From: The Pen of Robert Spinney
Most American Christians today do not understand how listening to an hour of preaching can be an act of worship. This is because we tend to regard worship as something inherently emotional. Worship, we believe, is something that we feel. We like to be “lifted up to the Lord” in worship, which seems to require heavy emphasis on songs. “Good worship” is worship that moves us, touches our heart, and causes us to sway a little. Because we equate praise and worship with emotions, we tend to think of our standard Lord’s Day morning worship services as containing two distinct parts: the “praise and worship” part ( which consists of singing primarily of singing and perhaps public testimonies ), and the teaching or lesson part ( which consists of the pastor’s morning sermon ). We see the sermon as a wholly intellectual and didactic event ( read: it doesn’t move us emotionally ), so we think that the worship stops when the preaching begins. I get blank looks from otherwise energetic Christians when I speak of “worshiping while one listens to the Word being proclaimed” or “preaching as an act of worship for preacher and listener” or “meeting God in the preached Word.”
What is the problem? In addition to placing too much importance upon emotions, we American Christians suffer from a sub-biblical view of preaching. But this may be because — in spite of all our affirmations and orthodox statements of faith — we have a sub-biblical view of the Word of God itself.
We can ( and should ) say many good things about the Word of God: it is infallible, it is inerrant, it is God-breathed, it is useful, it is relevant, it is the final authority in matters of faith and practice. But we should add one other thing, something our Protestant forefathers emphasized but we have forgotten: the Word of God mediates the presence of God to us. In other words, God does not normally speak to his people today through dreams or Isaiah-like prophets. He speaks through his Word. That means if I wish to hear God’s voice and enjoy his presence, I need to sit before his Word. To put it another way, we meet God through his Word. The Holy Scriptures not only teach us, exhort us, and correct us ( although they do all these things ), God’s Word is also the normal medium through which we encounter God himself and receive from him. . . .
Few American Christians today believe that the Word of God mediates the presence of God. Ask the average American Christian when ( or where ) she is most likely to commune with God intimately, and she will respond, “When I’m singing.” This is why we use the phrase “praise and worship services” to describe a meeting where we do nothing but sing. In other words, we use songs to mediate the presence of God. Although we would never admit it, we secretly believe that hymns, contemporary Christian songs, and praise choruses are more powerful than the Holy Scriptures. . . .

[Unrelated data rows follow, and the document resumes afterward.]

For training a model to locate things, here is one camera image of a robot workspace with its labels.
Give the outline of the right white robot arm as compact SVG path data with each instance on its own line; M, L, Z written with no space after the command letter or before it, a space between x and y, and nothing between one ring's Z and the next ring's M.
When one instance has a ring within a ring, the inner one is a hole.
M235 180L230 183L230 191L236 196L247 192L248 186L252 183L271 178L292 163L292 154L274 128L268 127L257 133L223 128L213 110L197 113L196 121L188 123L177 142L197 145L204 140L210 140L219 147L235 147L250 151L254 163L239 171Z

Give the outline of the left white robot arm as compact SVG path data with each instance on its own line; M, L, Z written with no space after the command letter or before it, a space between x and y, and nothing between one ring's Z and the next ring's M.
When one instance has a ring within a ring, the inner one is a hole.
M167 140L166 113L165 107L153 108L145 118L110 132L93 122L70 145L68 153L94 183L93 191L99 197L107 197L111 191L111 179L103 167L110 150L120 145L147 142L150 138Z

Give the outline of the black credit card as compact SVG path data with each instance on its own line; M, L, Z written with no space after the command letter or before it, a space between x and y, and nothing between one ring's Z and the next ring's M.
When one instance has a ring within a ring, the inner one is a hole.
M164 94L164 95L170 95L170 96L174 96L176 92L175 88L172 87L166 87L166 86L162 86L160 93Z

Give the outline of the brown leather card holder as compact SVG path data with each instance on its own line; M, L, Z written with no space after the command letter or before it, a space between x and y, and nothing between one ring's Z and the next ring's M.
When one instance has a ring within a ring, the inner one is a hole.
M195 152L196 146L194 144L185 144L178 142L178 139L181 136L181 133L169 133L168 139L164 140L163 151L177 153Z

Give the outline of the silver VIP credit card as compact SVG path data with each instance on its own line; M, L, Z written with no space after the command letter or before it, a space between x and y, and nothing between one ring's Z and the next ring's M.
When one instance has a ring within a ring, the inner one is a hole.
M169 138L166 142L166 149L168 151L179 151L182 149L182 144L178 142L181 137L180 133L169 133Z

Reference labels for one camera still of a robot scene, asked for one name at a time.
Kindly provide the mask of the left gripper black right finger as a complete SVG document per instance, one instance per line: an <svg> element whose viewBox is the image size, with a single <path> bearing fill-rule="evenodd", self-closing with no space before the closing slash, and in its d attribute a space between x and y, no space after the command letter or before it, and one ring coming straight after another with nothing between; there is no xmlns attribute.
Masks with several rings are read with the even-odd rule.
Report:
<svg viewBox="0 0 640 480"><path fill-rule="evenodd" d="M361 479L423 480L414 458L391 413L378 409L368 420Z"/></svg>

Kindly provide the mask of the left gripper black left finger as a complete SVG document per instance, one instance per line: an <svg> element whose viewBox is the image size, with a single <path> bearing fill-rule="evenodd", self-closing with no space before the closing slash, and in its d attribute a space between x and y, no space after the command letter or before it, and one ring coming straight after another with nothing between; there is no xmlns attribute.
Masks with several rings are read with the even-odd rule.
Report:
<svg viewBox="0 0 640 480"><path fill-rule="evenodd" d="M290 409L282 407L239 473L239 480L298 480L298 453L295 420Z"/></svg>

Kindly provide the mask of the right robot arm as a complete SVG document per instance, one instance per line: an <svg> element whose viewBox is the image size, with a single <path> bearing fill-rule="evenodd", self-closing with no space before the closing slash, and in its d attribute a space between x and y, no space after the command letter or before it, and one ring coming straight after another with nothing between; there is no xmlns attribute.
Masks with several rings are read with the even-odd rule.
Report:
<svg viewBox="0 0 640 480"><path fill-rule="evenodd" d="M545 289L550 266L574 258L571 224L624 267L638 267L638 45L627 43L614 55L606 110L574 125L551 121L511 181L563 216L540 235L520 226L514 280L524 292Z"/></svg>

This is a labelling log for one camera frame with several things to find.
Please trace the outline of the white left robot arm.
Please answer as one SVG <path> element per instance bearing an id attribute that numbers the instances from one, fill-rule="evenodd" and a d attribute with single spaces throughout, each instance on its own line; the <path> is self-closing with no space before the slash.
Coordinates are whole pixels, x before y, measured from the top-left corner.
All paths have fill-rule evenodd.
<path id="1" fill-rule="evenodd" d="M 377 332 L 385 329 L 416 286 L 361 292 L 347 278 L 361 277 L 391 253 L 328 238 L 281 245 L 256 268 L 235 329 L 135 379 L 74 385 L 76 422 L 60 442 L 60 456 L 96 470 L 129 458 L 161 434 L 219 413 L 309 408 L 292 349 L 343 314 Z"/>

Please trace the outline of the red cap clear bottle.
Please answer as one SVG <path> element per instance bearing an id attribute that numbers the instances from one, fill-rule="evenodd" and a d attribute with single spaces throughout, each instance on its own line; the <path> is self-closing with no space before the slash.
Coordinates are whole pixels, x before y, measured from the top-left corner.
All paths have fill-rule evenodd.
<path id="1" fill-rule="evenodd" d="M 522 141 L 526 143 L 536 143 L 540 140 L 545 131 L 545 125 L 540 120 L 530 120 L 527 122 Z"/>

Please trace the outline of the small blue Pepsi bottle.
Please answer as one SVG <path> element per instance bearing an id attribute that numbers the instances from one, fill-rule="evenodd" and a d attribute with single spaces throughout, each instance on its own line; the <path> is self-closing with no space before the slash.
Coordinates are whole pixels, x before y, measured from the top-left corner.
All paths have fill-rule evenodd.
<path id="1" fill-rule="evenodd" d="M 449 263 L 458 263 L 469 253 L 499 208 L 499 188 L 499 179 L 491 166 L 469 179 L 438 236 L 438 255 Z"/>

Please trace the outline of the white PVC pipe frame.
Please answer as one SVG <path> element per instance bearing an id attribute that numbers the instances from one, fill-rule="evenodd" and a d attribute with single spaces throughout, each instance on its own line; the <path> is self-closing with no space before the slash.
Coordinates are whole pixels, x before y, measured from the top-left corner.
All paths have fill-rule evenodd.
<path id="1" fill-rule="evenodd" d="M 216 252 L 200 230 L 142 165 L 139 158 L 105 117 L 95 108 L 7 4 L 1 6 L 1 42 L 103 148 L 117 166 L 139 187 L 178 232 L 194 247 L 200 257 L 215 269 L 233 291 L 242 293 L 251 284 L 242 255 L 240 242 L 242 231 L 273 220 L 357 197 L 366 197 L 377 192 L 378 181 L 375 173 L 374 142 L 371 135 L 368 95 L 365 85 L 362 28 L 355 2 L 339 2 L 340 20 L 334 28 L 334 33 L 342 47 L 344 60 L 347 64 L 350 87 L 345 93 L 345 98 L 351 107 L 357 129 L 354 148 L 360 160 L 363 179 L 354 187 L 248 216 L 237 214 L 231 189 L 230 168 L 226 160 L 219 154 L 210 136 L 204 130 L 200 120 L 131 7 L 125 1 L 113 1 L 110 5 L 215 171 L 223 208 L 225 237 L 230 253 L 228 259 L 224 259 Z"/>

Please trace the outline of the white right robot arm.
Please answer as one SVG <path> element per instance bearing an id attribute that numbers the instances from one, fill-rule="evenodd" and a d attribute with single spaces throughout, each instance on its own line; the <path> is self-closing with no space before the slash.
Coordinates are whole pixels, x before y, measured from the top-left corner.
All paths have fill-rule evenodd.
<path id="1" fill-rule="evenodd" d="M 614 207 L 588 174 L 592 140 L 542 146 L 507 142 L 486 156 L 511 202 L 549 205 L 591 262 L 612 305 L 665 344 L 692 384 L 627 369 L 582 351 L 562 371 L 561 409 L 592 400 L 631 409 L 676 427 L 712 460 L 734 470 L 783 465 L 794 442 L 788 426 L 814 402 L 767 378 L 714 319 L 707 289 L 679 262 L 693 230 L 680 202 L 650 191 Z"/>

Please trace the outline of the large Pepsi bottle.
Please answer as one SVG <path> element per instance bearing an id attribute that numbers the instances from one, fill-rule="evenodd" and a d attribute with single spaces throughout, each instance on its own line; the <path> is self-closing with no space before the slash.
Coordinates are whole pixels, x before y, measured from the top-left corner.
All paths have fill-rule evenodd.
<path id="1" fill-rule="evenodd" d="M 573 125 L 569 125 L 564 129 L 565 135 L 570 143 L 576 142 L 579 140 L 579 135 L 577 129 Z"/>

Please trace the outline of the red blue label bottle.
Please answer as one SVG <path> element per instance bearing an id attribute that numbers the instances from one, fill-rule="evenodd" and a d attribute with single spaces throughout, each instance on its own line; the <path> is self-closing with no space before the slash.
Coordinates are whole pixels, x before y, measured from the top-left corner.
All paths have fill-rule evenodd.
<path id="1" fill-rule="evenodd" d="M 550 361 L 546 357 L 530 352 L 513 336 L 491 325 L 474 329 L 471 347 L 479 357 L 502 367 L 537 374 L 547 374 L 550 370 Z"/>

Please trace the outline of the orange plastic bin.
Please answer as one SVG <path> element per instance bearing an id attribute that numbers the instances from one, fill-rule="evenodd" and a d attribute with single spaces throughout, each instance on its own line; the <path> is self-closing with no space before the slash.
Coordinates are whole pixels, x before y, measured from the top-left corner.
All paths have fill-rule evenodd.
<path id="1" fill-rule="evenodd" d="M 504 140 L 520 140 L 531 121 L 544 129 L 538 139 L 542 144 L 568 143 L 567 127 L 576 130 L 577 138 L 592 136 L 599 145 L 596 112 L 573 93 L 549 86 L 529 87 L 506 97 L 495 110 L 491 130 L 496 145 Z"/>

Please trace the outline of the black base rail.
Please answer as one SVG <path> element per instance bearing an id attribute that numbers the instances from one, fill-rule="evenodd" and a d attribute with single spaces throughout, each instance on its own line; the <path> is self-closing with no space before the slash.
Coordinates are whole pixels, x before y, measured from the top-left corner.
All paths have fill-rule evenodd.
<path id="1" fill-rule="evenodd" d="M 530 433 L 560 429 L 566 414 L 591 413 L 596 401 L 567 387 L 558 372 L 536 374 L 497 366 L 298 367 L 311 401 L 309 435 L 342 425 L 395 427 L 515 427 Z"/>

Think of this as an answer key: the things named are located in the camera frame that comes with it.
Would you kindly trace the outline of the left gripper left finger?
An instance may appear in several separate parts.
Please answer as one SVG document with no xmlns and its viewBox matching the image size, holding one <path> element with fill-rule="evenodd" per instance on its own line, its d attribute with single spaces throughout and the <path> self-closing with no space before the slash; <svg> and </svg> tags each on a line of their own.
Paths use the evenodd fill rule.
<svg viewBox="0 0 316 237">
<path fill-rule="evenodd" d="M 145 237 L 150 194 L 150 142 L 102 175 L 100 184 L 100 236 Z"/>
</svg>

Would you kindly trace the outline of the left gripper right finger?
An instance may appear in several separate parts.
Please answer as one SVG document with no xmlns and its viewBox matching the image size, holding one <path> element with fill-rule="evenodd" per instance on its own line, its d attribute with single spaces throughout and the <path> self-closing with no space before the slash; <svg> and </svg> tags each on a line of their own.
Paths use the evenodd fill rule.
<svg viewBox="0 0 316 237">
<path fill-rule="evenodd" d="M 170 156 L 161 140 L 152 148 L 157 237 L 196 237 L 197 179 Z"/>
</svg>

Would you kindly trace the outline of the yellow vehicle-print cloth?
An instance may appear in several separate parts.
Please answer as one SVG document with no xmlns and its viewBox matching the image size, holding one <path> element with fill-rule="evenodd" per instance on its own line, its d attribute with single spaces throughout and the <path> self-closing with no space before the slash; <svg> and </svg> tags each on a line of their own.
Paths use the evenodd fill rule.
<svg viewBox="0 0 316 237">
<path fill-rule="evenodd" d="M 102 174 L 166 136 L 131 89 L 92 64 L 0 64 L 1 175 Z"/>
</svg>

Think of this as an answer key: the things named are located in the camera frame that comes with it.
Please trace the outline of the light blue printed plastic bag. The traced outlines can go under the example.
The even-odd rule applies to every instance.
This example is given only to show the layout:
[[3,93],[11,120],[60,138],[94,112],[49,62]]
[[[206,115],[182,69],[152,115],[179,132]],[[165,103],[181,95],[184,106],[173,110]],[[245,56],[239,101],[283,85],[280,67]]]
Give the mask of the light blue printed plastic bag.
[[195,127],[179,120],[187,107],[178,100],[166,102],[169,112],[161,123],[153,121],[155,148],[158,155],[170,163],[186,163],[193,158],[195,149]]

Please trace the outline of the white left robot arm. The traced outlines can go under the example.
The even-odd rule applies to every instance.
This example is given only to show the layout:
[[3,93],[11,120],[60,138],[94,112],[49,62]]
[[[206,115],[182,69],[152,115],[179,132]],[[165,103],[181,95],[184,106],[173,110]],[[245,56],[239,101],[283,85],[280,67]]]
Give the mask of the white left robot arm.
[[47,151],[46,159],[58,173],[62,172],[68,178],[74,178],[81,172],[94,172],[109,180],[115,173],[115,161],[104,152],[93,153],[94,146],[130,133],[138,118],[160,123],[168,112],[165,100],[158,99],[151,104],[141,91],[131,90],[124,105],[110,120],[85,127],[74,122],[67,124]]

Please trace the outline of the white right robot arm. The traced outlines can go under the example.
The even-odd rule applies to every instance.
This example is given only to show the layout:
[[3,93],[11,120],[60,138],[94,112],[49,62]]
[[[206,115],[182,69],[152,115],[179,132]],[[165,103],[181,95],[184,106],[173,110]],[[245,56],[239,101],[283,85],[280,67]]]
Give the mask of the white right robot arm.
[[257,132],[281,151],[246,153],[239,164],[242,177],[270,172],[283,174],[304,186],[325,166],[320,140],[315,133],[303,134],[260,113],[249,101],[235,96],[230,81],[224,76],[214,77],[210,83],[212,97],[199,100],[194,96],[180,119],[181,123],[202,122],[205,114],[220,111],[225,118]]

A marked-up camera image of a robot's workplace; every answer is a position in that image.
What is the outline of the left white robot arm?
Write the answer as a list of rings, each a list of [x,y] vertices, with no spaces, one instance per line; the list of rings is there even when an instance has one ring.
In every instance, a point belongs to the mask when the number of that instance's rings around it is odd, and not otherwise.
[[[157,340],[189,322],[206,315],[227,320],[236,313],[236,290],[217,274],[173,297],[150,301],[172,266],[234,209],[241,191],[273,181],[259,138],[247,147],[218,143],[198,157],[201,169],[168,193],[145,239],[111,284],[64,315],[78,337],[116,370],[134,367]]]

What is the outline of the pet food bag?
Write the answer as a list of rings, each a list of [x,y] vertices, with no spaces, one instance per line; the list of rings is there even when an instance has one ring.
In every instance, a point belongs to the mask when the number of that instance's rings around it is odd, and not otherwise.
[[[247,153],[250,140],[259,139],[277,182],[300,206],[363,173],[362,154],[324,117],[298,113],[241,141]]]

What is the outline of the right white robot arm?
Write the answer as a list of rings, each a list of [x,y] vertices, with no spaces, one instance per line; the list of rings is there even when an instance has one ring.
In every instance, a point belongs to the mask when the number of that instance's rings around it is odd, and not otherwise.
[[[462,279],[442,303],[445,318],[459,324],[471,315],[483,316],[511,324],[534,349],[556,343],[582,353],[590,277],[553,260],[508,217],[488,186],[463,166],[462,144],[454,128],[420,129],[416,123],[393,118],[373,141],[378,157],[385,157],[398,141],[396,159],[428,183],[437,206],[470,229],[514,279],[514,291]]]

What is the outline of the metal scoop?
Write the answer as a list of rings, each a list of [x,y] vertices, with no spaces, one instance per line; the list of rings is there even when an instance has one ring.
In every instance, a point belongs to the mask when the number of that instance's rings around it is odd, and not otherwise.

I understand that the appeal for Word-based worship, or worship that is centered upon the hearing of the Word of God, may sound strange, just as we are beginning to abandon it in favor of more “exciting” methods. But Word-based worship was commonplace among our Protestant forefathers. Protestants of all stripes understood that the guidelines for a biblical and profitable worship service could be reduced to one phrase: Word and Sacrament. For centuries, Christians have met with their God in the written Word ( as set forth in the sermon ) and in the living Word ( as set forth in the Lord’s Supper service ). We may be the first generation of Christians to think that we can have a praise and worship service without the presence of either the preached Word or the communion table.